Może trudno w to uwierzyć, ale ta historia zdarzyła się naprawdę, kumplowi kolegi przyjaciela mojego znajomego...
Wszystko zaczęło sie gdzieś w Chinach, w wiosce Konoha na plantacji ryżu.
Xio Han jak przez cały okres żniw brodził w 30 centymetrowej wodzie i wraz z innymi rolnikami zbierał ryż. Nikogo z tamtejszych nie dziwił fakt iż nie miał azjatyckich rysów twarzy czy oczu tylko daleko zachodnie, europejskie. Mieszkańcy wioski nie przywiązują wagi do wyglądu , "ma chińskie nazwisko jest chińczykiem" - jak mawiał najstarszy człowiek w wiosce
Zbierając ryż Xio zauważył kawałek jakiejś szmaty zanurzonej w wodzie. Będzie na ścierkę pomyślał. Podszedł bliżej chwycił znalezisko do rąk okazało sie ze był to wielki czarny plecak, coś w rodzaju harcerskiej stelażówki. Xio ogarnął strach, uczucie że ktoś go obserwuje. Rolnicy dalej zbierali ryż. W tak biednej prowincji ludzie nic nie maja i nie wiadomo co mogli by zrobić za taki przedmiot...
-Xio stało sie coś?
-Rozciąłem nogę chyba wracam do chaty.
- Jak chcesz wpadne wieczorem przynieść ci miseczkę ryżu.
Xio ciągnął plecak w wodzie tak żeby nikt nie go nie zauważył, ryż do pasa idealnie maskował jego zdrową nogę i znalezisko.
Na szczęście w wiosce nikogo nie było wszyscy wraz z dziećmi pracowali na polach.
Wlazł do domu. Była to bambusowa chata, w środku znajdowała sie półka, posłanie i gliniana kuchnia. Przy ścianie stały dzbany na wodę pitna. Xio usiadł na łóżku obejrzał plecak. Dopiero teraz spostrzegł ze swoje waży i jest wypchany po brzegi. Oczy mu sie zaświeciły. Jego wyraz twarzy przypominał taki jak po trafieniu 6 w totka.

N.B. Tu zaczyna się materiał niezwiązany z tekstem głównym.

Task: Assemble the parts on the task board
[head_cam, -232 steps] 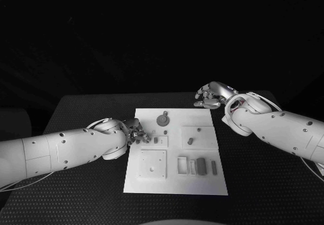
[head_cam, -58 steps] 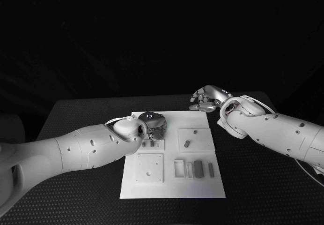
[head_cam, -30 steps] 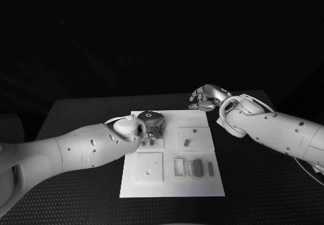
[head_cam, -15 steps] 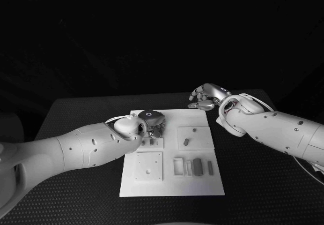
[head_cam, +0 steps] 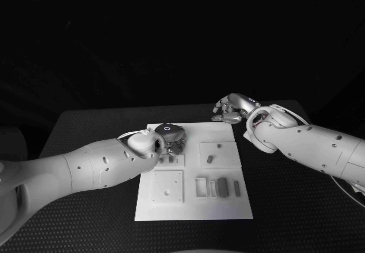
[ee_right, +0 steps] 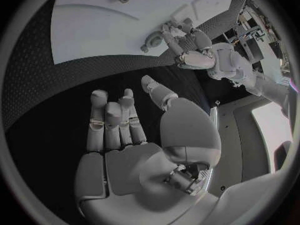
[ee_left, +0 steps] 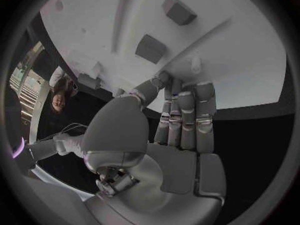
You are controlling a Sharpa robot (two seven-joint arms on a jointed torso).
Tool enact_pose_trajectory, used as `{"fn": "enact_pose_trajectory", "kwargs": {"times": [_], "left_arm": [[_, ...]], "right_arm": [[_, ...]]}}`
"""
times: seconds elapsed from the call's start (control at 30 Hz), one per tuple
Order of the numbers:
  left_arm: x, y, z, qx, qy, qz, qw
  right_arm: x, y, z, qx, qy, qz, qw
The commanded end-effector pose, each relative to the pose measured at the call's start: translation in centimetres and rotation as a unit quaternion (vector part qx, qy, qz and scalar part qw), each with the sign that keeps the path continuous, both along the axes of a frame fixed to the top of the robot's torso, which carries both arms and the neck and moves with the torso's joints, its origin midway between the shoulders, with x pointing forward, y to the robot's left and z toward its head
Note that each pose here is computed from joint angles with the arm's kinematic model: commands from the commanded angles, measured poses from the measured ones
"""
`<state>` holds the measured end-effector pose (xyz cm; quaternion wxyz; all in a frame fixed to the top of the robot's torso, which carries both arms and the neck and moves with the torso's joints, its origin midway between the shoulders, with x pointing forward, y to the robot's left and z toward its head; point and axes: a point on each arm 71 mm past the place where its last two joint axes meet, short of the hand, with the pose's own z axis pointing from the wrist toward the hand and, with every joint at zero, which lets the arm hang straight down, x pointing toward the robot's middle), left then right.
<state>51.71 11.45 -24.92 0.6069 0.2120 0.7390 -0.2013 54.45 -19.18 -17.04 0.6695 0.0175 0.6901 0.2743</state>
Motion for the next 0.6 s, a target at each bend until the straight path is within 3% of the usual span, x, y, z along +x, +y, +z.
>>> {"fn": "enact_pose_trajectory", "kwargs": {"times": [0.03,0.33,0.6], "left_arm": [[-0.24,0.4,-0.39,-0.016,0.002,-0.003,1.000],[-0.18,1.1,0.29,-0.078,-0.012,0.006,0.997],[-0.13,2.4,1.01,-0.110,-0.003,0.020,0.994]], "right_arm": [[-0.1,0.1,0.0,-0.001,-0.001,0.006,1.000],[0.0,0.1,0.0,-0.001,-0.001,0.005,1.000],[0.0,-0.1,0.0,-0.002,-0.001,0.004,1.000]]}}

Wywalił zawartość plecaka na posłanie. Sprawdził boczne kieszenie, nie patrzył nawet co wyjmuje. Gdy był pewien że plecak jest pusty zaczął oglądać zdobyczne przedmioty.
Nie będę opisywał emocji jakie towarzyszyły temu oglądaniu tego można sie domyślić.
W plecaku były:
-czarny płaszcz z kapturem do kostek
-skórzany pasek
-papierowe pudełko z napisem ASPIRINE
-ostrze do kosy w pięknie zdobionym metalowym pokrowcu
-czasopismo z gołymi zachodnimi laskami
-karmelowy batonik
-14 tysiecy japońskich jenów
-metrowy, gruby łańcuch
-parę kamieni rożnej wielkości z wyrytymi dziwnymi symbolami
Xio wziął jeden i postawił na kuchni tak że padły na niego promienie słońca,wtedy kamień zaczął płonąć.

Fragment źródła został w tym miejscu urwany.